The American philosopher Stanley Cavell has just published his autobiography, Little Did I Know (Stanford University Press). I haven’t read it yet, it is just out, but I certainly will. I have been trying, and probably failing, to think in a ‘Cavellian’ way for a while, which mainly ends up meaning that I just use the word ‘ordinary’ a lot and in a knowing kind of way. Cavell’s distinction between knowing and acknowledging seems to me to be the basis for a profound re-thinking of the epistemology of criticism in a more modest direction. ‘Critical’ styles of thinking often suffer from what Pierre Bourdieu called, after Cavell’s mentor and philosophical hero J.L. Austin, ‘scholasticism’. Cavell helped me to see how certain styles of critical thinking are chronically scholastic, in the sense that they tend to assume that relations of knowledge are constitutive of all human associations – and that therefore knowing how things really are, how they really work, is always a politically charged tool of de-bunking, de-mystifying, de-stabilising. I have a fantasy book project which would reconstruct critical social theory in a Cavellian register, but that might never see the light of day.

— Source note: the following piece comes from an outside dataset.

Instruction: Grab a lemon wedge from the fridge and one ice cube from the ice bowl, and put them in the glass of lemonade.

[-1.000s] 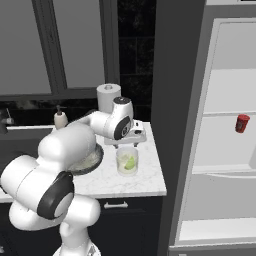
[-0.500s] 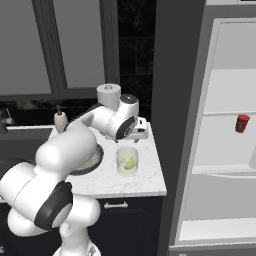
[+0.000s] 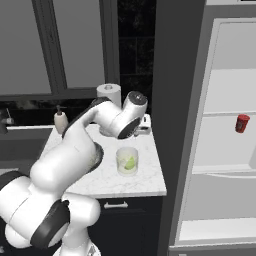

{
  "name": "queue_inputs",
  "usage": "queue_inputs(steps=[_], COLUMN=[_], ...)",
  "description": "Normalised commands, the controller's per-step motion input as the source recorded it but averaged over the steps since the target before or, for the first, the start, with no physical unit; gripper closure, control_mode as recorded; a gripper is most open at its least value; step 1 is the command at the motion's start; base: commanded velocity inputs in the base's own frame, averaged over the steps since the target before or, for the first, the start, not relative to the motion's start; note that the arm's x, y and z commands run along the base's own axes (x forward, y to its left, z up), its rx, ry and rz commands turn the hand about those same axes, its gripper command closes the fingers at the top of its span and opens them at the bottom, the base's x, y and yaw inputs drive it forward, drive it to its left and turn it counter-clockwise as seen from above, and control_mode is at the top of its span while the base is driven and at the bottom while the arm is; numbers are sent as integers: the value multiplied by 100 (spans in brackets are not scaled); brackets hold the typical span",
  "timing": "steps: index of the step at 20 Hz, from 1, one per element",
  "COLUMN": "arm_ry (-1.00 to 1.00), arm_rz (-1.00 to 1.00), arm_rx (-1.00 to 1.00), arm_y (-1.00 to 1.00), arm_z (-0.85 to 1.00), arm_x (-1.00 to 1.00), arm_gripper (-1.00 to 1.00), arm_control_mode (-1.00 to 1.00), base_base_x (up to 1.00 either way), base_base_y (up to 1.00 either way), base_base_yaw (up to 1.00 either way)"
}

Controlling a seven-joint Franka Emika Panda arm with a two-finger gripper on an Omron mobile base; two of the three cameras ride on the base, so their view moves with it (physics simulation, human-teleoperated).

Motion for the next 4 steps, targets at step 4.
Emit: queue_inputs(steps=[4], arm_ry=[-24], arm_rz=[6], arm_rx=[7], arm_y=[38], arm_z=[49], arm_x=[-52], arm_gripper=[-100], arm_control_mode=[-100], base_base_x=[0], base_base_y=[0], base_base_yaw=[0])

Cavell is notoriously difficult to read (I think reading Cavell might be a bit like what it must be like to read Derrida in French), but he is also a bit of a populist – most obviously in his taste in films, which he has written a great deal about, and which he uses to make philosophical arguments – Cavell’s favourites are 1930s and 1940s Hollywood romantic comedies, films like Bringing Up Baby and The Philadelphia Story. Cavell has an interesting take on the ontology of film, and the screen more generally, though it quite distinct from the sort of ontological account one might find in Deleuze (a film-maker’s film theorist) or Bernard Stiegler – Cavell’s media ontology sets off from the puzzle that we manage to recognise ourselves in the narratives of different genres.
So, I am looking forward to reading his autobiography – not least, because I increasingly find myself drawn to books which are about theory or philosophy, rather than books of theory or philosophy. This is probably age, and lack of time; but I also think there is something important about the way in which current styles of theory and philosophy often attach themselves in important ways to Proper Names, exemplary lives, places, or events – Cavell I suspect will have interesting things to say about the relationships between thought and life for those of us who have led very ordinary lives indeed.

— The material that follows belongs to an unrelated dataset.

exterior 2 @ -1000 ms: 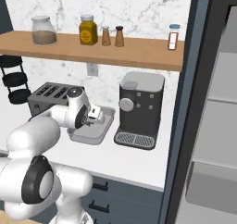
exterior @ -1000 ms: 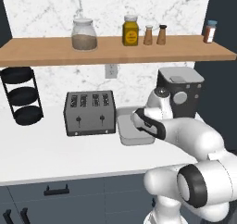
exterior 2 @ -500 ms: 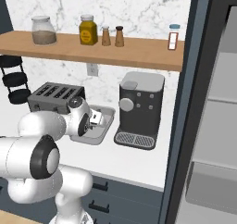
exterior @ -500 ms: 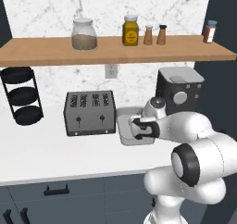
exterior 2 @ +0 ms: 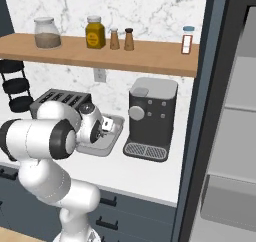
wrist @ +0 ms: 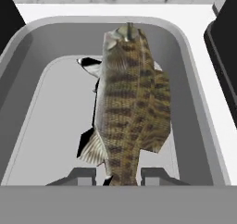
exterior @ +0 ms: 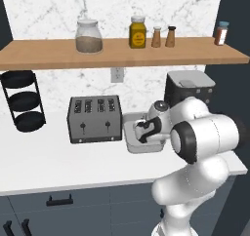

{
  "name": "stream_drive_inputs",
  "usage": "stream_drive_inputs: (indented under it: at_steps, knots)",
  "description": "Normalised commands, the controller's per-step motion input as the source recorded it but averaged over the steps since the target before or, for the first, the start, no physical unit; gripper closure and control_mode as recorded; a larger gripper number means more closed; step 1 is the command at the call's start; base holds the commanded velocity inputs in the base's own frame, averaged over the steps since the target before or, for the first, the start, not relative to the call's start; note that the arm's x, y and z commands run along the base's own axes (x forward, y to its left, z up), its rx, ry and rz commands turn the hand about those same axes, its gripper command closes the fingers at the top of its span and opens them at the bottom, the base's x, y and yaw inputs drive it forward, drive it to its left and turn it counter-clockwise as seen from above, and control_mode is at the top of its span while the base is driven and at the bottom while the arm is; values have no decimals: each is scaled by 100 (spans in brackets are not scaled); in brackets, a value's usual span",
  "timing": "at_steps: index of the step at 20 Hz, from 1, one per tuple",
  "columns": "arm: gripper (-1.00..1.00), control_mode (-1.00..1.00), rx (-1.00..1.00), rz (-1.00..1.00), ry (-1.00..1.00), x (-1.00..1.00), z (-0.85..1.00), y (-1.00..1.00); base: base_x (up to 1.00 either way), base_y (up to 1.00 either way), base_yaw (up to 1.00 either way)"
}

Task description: Place one tomato and one fish in each tupperware on the nearby counter, to pack two identical lunches.

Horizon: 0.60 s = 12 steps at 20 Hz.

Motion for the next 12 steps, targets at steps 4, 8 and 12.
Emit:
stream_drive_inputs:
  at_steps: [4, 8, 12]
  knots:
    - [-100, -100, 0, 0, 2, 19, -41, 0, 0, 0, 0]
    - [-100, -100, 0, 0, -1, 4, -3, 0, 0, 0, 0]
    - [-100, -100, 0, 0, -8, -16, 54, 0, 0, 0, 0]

I’ve not really read Cavell beyond his rather dense lecture “The Uncanniness of the Ordinary” which was discussed in a reading group I was a part of aeons ago. I do realize that his theorization of the ordinary and the uneventful can be enriched with Foucault’s sense that ordinariness may be threatened by processes of normalization, so that “resistance” (a word I don’t really like) becomes a way to re-enunciate the familiar, to communicate it through wilful action, to summon it in ways that can enable the refashioning and reorientation of the self in the everyday.